# [Assignment]
The answer must be one number: how many lines in the records below contain the string "plastic".

# [Data shown]

-- Opening Marker --

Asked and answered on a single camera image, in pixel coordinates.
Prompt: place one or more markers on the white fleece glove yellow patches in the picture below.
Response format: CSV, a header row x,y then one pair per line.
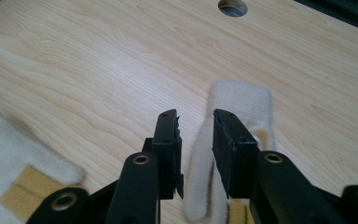
x,y
239,96
9,155

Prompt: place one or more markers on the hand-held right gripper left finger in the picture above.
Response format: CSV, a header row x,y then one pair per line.
x,y
166,146

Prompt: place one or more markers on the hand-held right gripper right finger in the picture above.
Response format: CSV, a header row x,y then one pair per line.
x,y
233,155

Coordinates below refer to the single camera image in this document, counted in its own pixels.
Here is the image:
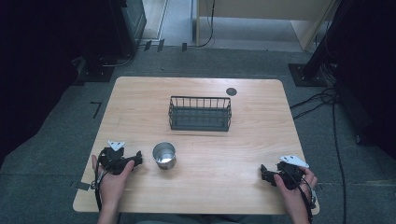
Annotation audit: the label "black hanging cable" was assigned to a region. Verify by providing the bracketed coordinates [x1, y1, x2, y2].
[197, 0, 217, 49]

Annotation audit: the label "silver metal cup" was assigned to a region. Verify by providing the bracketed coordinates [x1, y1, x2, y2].
[151, 141, 177, 171]

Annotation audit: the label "black wire basket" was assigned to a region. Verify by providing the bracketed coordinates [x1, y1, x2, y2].
[167, 95, 233, 133]

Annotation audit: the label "person's lap in dark clothing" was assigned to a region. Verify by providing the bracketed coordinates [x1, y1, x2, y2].
[134, 213, 273, 224]

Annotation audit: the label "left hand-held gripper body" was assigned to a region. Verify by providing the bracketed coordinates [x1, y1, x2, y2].
[97, 140, 138, 175]

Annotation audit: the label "black metal stand with base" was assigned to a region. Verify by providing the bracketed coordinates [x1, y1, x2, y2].
[287, 0, 347, 88]

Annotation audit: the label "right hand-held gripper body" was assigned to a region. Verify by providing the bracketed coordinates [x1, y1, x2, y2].
[273, 155, 310, 191]

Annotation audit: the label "light wooden cabinet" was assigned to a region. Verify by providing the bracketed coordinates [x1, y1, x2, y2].
[195, 0, 339, 52]

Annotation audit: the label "black angled floor tape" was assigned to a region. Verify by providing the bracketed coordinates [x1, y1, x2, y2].
[90, 101, 103, 119]

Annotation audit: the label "black floor cables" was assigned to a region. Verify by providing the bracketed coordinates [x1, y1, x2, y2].
[290, 87, 348, 224]

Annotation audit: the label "black stand base plate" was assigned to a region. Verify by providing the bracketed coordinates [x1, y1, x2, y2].
[76, 56, 116, 84]

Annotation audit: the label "person's left hand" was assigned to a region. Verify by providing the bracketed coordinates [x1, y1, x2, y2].
[91, 154, 135, 204]

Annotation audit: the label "right hand-held gripper cable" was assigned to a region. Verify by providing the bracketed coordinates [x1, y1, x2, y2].
[292, 174, 318, 224]

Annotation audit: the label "black equipment cabinet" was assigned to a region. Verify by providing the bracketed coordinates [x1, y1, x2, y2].
[106, 0, 148, 59]

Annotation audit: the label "left hand-held gripper cable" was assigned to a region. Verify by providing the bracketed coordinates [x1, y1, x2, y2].
[91, 159, 108, 213]

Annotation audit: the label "person's right hand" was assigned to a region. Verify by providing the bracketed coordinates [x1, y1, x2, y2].
[273, 166, 318, 210]

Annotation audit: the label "grey floor cable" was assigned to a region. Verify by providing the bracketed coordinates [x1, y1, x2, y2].
[101, 54, 134, 68]

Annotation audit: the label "hand-held gripper cable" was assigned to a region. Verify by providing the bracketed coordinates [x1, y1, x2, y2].
[91, 159, 108, 213]
[292, 174, 318, 224]

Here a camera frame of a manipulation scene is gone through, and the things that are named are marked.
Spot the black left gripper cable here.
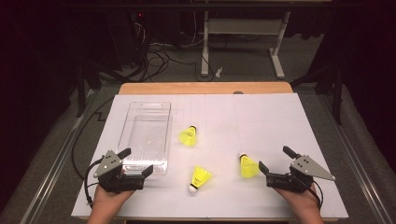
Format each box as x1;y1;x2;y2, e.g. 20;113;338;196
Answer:
83;157;106;209

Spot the dark computer tower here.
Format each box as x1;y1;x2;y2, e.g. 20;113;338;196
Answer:
106;8;150;69

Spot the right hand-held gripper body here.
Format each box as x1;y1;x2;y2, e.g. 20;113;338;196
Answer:
265;154;337;193

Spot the white board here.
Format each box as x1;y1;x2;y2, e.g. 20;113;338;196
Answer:
70;92;349;220

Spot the bundle of floor cables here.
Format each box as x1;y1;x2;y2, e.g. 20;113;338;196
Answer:
134;43;216;82

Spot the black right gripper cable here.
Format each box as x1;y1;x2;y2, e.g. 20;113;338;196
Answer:
307;180;325;211

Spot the black floor cable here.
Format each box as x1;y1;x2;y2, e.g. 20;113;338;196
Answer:
71;96;116;171

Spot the black stand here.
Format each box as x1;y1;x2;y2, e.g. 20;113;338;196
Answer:
76;60;104;118
290;62;344;125

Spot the person's left hand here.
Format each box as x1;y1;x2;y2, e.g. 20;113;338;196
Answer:
92;183;136;216

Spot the yellow plastic shuttlecock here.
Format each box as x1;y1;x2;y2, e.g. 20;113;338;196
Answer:
238;152;261;179
178;125;198;147
187;164;214;194

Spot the person's right hand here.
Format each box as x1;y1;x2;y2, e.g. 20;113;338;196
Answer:
274;183;321;216

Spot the metal floor rail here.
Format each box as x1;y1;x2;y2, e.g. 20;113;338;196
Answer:
317;92;390;224
21;90;97;224

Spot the white desk frame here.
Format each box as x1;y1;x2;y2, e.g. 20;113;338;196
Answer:
200;10;286;80

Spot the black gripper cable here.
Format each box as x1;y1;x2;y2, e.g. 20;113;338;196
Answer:
307;180;325;211
83;157;106;209

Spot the wooden table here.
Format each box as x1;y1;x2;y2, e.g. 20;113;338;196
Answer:
118;81;294;96

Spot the clear plastic container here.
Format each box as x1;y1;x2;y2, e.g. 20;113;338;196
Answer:
116;101;173;175

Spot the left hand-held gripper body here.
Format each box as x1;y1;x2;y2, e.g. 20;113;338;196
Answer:
92;149;146;194

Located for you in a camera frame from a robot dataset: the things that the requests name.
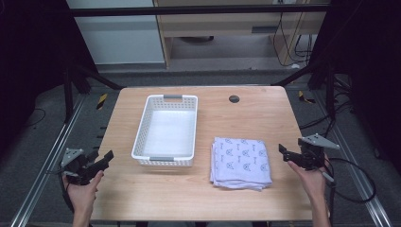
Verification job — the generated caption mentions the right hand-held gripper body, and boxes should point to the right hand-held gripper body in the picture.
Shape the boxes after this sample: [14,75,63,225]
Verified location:
[285,132,341,171]

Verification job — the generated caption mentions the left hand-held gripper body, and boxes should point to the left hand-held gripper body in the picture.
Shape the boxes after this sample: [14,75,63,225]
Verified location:
[60,148,106,186]

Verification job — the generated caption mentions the light purple printed towel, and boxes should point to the light purple printed towel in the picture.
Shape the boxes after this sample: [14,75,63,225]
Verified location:
[209,136,273,192]

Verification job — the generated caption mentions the white plastic basket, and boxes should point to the white plastic basket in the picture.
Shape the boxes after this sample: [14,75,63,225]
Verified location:
[131,94,200,167]

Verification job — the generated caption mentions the person's right hand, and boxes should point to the person's right hand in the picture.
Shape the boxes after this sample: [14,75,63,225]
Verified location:
[287,153,331,204]

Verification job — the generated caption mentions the person's left hand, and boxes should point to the person's left hand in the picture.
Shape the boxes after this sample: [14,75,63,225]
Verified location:
[61,169,105,213]

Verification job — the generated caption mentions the yellow black striped tape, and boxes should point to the yellow black striped tape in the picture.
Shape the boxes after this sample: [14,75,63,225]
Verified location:
[96,93,109,111]
[297,90,317,105]

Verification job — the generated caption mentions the black metal stand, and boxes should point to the black metal stand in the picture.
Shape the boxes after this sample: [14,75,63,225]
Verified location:
[61,61,126,125]
[271,61,338,121]

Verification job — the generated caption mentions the black curtain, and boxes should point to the black curtain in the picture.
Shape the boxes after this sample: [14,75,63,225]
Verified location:
[0,0,99,159]
[307,0,401,176]

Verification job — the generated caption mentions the white cabinet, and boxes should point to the white cabinet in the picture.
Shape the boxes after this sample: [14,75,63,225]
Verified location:
[65,0,166,66]

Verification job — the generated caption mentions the light wooden desk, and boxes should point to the light wooden desk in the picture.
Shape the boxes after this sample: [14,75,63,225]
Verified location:
[152,0,331,68]

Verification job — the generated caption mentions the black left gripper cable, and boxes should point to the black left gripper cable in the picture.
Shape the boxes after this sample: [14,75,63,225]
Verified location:
[46,169,76,214]

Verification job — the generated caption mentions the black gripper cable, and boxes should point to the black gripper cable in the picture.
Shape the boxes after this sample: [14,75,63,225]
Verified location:
[46,169,76,214]
[321,156,377,227]

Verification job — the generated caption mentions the aluminium floor rail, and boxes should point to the aluminium floor rail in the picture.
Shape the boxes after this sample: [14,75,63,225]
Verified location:
[314,90,394,227]
[9,94,87,227]

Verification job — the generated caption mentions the black floor cables bundle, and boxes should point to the black floor cables bundle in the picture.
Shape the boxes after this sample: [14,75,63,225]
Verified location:
[298,74,358,140]

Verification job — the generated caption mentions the thin black floor cable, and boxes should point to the thin black floor cable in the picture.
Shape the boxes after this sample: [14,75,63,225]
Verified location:
[24,107,47,129]

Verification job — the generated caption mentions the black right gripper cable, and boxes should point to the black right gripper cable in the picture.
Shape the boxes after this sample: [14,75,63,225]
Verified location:
[321,156,377,227]

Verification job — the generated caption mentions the black cables under desk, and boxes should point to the black cables under desk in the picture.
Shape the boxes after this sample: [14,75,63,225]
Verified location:
[271,11,317,68]

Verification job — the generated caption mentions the black horizontal frame bar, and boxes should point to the black horizontal frame bar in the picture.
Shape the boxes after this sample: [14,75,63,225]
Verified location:
[69,4,331,18]

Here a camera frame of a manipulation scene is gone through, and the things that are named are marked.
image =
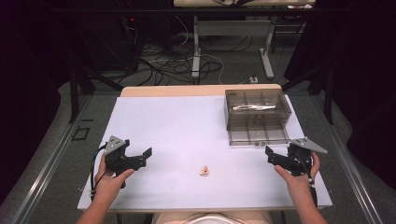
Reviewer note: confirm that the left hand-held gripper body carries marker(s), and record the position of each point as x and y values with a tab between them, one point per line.
116	160

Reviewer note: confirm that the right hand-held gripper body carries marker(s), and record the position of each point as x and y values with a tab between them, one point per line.
300	158

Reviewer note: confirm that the person's right hand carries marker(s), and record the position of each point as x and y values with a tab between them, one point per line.
299	183

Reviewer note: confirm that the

-- Closing Marker --

# [Result below]
3